Turning to leave, I hesitated to ask one more question. “Captain Roston, how many people will need to be rescued from RMS Titanic?”
“Mr. Hurley, the radio operator signaled that there are just over 2,200 souls on board. We will have our work cut out for us.”
Even as I write these words, tears fill my eyes for nobody on board the RMS Carpathia could have been prepared for what we would see over the next few hours. I had the privilege of a good position and of having seen many places. However, words fail me in a vain attempt to fully describe the scene.
It took us three and one-half hours to arrive to the last radioed location of RMS Titanic. Along the way, we steamed forcefully through massive icefields and I can remember passing at least one-half dozen full size icebergs that towered over our ship.
When we arrived, there was an eerie calm that descended over our ship. Crew and passengers realized immediately that the RMS Titanic had gone below the waves forever. Yet, there were no screams coming from the debris that floated by on both sides of our ship. Even the children and babies on board each lifeboat were mostly silent. There were a few whimpers from the freezing survivors as we pulled up beside the first lifeboat.
At 4:10am, I helped some of the crew to winch up the lifeboat. I don’t think anybody really thought about it, but no other ships made an appearance to help. For almost five bone-chilling hours, we were able to locate twenty lifeboats. Sadly, most were not even half full. There was only room though to keep thirteen of the boats and the rest were left floating empty in the North Atlantic.
Looking up at Captain Roston at one point, he was shaking his white beard sadly. I could only imagine that he was wondering why there were not more survivors. When the final tally was made by the stewards, the RMS Carpathiahad managed to rescue 706 living souls.

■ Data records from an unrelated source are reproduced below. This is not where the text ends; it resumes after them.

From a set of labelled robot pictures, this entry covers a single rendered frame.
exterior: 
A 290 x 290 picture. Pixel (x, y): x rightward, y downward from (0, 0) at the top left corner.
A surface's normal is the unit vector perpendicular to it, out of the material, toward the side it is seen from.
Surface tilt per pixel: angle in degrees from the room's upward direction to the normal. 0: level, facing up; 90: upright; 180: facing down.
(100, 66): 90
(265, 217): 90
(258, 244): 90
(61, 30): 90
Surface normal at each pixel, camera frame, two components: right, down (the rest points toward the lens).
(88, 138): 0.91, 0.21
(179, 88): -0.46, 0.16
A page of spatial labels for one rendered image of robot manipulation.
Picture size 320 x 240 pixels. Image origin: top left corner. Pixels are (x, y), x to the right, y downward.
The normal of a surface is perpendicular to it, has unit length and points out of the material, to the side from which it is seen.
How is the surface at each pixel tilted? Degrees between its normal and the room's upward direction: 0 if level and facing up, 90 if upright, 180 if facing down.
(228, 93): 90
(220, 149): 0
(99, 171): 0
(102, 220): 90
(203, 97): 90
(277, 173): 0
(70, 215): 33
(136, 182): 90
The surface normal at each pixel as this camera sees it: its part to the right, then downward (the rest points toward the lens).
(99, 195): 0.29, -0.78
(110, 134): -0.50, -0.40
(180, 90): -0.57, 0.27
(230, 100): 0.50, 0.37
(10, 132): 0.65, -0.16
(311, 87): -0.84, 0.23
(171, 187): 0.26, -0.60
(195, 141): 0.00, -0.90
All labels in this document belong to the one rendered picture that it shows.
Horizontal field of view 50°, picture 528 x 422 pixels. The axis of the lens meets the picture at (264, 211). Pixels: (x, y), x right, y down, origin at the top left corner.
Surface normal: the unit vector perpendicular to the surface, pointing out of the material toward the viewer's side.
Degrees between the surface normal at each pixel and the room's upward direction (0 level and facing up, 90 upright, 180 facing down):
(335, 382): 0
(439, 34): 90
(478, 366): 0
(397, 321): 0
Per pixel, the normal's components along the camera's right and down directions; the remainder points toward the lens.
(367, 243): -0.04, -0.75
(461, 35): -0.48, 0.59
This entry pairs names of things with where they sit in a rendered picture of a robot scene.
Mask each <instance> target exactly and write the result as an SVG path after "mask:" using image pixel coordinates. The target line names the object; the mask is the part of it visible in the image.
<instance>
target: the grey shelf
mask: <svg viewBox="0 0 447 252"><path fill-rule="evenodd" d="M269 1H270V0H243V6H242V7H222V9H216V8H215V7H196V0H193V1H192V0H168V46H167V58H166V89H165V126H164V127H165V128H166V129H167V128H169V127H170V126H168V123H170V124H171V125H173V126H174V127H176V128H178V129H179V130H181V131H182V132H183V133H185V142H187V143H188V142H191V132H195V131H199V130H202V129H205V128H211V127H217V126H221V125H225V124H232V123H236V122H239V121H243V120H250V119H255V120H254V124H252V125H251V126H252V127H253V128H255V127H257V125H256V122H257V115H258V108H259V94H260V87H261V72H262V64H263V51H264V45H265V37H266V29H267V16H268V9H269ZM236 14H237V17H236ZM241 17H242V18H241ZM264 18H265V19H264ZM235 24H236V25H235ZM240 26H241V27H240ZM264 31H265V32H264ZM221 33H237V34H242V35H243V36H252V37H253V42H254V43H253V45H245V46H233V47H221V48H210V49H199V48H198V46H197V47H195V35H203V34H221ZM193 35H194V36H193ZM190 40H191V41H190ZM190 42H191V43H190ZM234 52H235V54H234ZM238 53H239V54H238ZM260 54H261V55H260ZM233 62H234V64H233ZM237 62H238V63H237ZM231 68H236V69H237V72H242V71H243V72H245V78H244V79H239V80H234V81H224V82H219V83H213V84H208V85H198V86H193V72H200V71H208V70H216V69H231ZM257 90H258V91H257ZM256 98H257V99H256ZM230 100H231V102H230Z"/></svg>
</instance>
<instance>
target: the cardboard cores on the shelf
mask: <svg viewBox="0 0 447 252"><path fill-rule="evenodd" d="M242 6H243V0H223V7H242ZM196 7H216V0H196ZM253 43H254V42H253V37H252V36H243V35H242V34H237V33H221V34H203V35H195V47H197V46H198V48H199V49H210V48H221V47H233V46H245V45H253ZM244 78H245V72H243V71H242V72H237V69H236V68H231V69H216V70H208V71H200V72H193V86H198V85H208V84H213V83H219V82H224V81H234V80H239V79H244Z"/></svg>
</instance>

Around us in the light of day, the horrors of over 1,500 people floating in the icy waters threw a blanket of gloom over each survivor and those already on the RMS Carpathia. From my position, I observed men, women, and children floating like dolls in a bathtub. Clothes in disarray and many in bedclothes, there was nothing that could be done. All hope was lost for those who had trusted in the engineering abilities of mere man.
There were 700 of us on the RMS Carpathia when we left Pier 54 and there were now 1,406 on board. Comforts were forgotten and each of us provided food, drink, and clothes to the ragtag survivors.
The Captain called for the chaplain and a short service was held in which those who remained in death’s repose were committed to the safekeeping of God. While we maneuvered through over 25 more dangerous icebergs, the ship’s bells tolled as a death knell and the ship fell silent that freezing afternoon of April 15th.
Turning back to New York, the Captain pushed the engines as hard as they would go and on April 18th, at 9:25pm, we arrived back to the shores of Pier 54.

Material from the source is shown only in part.